Why skimping on speech AI technology could cost banks billions
For years, billions in venture capital has poured into fintech banks like Chime and N26 on the bet such upstarts can wrest away the lion’s share of an estimated $469 trillion in assets held globally by other financial institutions and retail banks.
Banks have held their own through the pandemic, reporting record 2021 profits on low chargeoff rates, rising customer deposits and thriving investment opportunities. Yet a new survey of 142 banking executives around the world, conducted by Capgemini and Qorus for the World Retail Banking Report 2022, found that 70% of them believe they lack foundational data analysis and AI capabilities to compete long term.

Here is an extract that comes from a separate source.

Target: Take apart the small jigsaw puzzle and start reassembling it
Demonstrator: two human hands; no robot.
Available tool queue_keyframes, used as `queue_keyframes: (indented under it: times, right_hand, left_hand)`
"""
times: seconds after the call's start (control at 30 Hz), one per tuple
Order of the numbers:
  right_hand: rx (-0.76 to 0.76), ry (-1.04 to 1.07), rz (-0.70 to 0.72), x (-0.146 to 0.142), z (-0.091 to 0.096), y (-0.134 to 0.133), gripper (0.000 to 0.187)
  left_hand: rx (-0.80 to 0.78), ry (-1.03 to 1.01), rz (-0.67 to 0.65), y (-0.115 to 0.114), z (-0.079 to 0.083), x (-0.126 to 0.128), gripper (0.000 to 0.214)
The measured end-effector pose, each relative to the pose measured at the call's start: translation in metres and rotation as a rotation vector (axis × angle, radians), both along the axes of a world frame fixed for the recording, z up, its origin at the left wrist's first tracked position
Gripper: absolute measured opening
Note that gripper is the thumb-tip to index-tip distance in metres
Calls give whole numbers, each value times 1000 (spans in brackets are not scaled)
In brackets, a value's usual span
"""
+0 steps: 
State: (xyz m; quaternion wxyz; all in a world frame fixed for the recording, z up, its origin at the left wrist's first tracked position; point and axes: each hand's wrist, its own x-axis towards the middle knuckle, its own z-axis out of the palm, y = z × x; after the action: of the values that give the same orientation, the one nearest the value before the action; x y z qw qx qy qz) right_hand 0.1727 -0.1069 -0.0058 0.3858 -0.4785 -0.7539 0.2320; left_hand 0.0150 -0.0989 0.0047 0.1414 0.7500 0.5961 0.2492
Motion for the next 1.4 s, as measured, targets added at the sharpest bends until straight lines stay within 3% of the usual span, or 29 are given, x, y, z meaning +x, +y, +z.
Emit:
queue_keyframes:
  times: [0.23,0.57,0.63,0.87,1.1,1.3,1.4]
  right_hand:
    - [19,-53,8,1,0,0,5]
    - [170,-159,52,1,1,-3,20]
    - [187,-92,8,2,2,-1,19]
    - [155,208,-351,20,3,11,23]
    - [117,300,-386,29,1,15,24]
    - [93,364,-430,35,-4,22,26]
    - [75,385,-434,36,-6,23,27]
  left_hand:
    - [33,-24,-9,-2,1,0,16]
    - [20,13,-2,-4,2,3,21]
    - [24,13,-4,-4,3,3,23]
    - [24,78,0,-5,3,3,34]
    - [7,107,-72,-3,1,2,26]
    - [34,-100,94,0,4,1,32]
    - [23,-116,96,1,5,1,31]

What’s the biggest concern? Customer experience. The technology empowering decentralised finance – where consumers bank when and where they want – is now augmented with a more sophisticated, AI-driven banking experience. Mobile apps enable more than just bill pay as AI-infused virtual assistants alert customers to potential fraudulent activity or transfer money via voice commands.
While fintechs and technology players like Apple and Google are creating fast, easy-to-use systems for customer interactions, incumbent banks have outdated legacy systems that make it more difficult to leverage the mountains of personal, financial and even social data they’ve amassed for each customer.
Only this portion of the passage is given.